关 键 词:右美托咪定    高血压    烧伤    血痂植皮术    镇静
收稿时间:2018-07-04

Efficacy of Dexmedetomidine for sedation in tangential excision and skin grafting for burn injury
Institution:Department of Anesthesiology, the First People's Hospital of Huzhou, Huzhou, Zhejiang 313000, China
Abstract:Objective To investigate the clinical efficacy of Dexmedetomidine for sedation in tangential excision and skin grafting for burn treatment. Methods A total of 60 hypertension patients with burns undergoing tangential excision and skin grafting in our hospital from January 2014 to December 2017 were enrolled into this study and randomly divided into control group and treatment group with 30 patients in each group.
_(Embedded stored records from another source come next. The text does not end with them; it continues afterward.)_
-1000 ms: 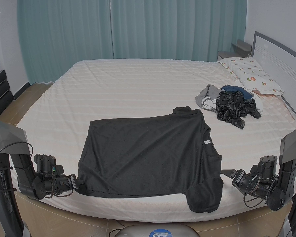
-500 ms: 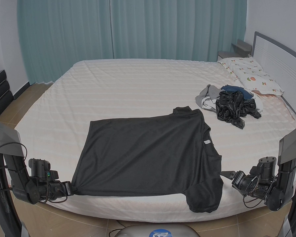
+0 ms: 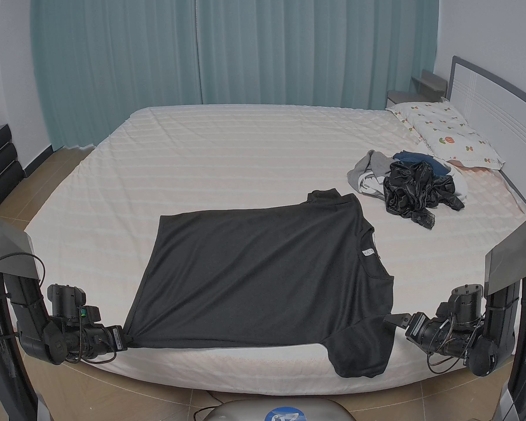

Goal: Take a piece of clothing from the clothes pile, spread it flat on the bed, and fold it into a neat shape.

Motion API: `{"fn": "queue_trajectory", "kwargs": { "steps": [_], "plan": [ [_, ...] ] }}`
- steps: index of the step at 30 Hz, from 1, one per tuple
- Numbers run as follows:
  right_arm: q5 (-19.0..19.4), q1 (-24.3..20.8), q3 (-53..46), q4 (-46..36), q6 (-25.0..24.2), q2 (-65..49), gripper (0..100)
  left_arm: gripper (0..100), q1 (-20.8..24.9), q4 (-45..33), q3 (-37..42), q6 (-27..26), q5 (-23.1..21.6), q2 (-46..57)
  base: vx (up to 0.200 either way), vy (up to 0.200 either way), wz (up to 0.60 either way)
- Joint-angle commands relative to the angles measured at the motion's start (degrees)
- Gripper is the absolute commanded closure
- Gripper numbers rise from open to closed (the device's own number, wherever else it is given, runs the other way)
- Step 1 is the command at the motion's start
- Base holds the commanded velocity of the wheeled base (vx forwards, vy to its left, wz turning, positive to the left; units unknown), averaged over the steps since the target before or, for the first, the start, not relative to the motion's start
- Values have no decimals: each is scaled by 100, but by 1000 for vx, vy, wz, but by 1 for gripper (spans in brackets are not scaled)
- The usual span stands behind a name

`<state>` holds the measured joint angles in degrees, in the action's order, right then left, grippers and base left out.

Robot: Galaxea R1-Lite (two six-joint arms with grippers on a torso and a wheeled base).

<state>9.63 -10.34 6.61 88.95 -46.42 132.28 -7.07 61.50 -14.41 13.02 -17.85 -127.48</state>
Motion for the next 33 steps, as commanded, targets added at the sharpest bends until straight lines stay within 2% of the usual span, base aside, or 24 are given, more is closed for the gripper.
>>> {"fn": "queue_trajectory", "kwargs": {
  "steps": [1, 4, 8, 9, 13, 18, 23, 26, 33],
  "plan": [
    [30, -3, 157, 69, 2, 167, 0, 100, -14, 2, -18, 25, -8, -14, 0, 0, 0],
    [48, -47, 157, 69, 89, 360, 0, 100, -22, 11, -44, 25, -8, -76, 0, 0, 0],
    [259, -56, 86, 69, 573, 501, 0, 100, -49, 11, -71, 34, -8, -128, 0, 0, 0],
    [373, -56, 78, 78, 731, 544, 100, 100, -58, 11, -71, 34, -8, -128, 0, 0, 0],
    [487, -30, 78, 78, 1021, 615, 100, 100, -66, 11, -80, 43, -8, -137, 0, 0, 0],
    [505, -47, -28, 78, 1074, 615, 100, 100, -93, 11, -88, 43, -8, -172, 0, 0, 0],
    [514, 85, -371, 87, 1452, 509, 100, 100, -119, 11, -97, 34, -8, -199, 0, 0, 0],
    [654, 155, -661, 61, 1680, 237, 100, 100, -119, 20, -97, 25, -8, -190, 0, 0, 0],
    [645, 234, -661, -150, 1724, 158, 100, 100, -137, 11, -88, -1, 1, -102, 0, 0, 0]
  ]
}}
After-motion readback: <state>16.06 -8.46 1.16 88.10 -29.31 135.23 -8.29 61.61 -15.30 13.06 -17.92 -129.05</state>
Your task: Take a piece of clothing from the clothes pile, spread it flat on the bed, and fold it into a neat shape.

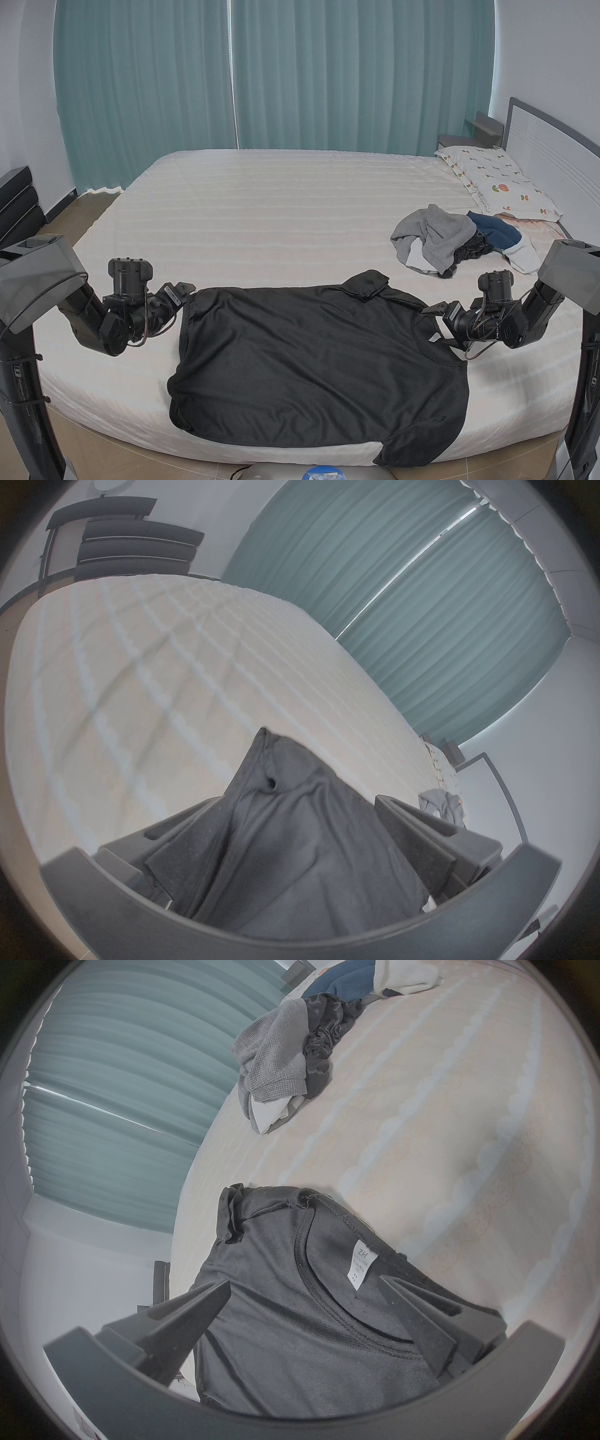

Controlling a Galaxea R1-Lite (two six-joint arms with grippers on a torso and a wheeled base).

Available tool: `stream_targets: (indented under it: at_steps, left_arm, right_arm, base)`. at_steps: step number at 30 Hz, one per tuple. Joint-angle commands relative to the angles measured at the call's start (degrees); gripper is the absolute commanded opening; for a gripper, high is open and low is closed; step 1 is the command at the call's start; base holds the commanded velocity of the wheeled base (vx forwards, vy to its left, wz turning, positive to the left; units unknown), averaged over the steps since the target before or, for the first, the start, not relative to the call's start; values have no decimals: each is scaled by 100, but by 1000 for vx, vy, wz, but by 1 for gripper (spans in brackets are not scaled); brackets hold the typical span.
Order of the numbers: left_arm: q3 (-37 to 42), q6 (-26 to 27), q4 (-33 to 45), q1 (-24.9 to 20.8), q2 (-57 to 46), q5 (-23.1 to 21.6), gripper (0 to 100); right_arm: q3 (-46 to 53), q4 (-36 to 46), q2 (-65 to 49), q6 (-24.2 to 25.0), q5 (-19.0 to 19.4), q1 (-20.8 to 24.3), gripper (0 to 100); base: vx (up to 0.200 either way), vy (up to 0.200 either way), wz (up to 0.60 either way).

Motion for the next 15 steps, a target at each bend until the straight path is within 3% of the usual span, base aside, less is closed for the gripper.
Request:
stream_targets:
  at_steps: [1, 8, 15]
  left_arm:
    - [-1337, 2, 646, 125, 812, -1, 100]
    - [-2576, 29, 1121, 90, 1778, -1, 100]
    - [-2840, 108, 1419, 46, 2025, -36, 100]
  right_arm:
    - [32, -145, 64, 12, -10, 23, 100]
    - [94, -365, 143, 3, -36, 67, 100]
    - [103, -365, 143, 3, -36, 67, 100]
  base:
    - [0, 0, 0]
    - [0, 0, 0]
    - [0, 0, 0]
All the selected patients were administrated with 0.5 mg penehyclidine hydrochloride intravenously 20 minutes before surgery. The control group received the routine surgical anesthesia, while the treatment group received intravenous injection of dexmedetomidine 15 min before the surgery on the basis of routine anesthesia. Results The level of sedation scores at 10 minutes after induction in the treatment group was higher than that in the control group, the oxygen saturation in the treatment group was lower than that in the control group, however, the respiratory rate in the treatment group was higher than that in the control group, the differences were statistically significant (all P<0.05). The maintenance dose of propofol per unit time was (3.9±0.8) mg/ (kg·h) in the control group, and (1.7±0.4) mg/ (kg·h) in the treatment group, of ketamine was (3.5±0.6) mg/ (kg·h) in the control group and (1.4±0.3) mg/ (kg·h) in the treatment group, respectively, the difference was statistically significant (all P<0.05). During the excision of the scab, skin harvest and skin grafting, the heart rate and systolic blood pressure in the treatment group was significantly lower than those in the control group, and the difference was statistically significant (all P<0.05). The incidence of adverse reactions in the treatment group was significantly lower than that in the control group, the l wake-up time after surgery was significantly shorter than that in the control group, and the differences was statistically significant (all P<0.05). The surgery duration of the control group and the treatment group were (151.6±71.3) min and (161.8±69.3) min, respectively, with no significant difference (P>0.05). Conclusion The intravenous infusion of dexmedetomidine can save the dose of propofol and ketamine on the base of sedation. The hemodynamics and respiration of the patients keep stablely during the operation. It can also shorten the waking-up time and decrease the incidence of adverse reaction.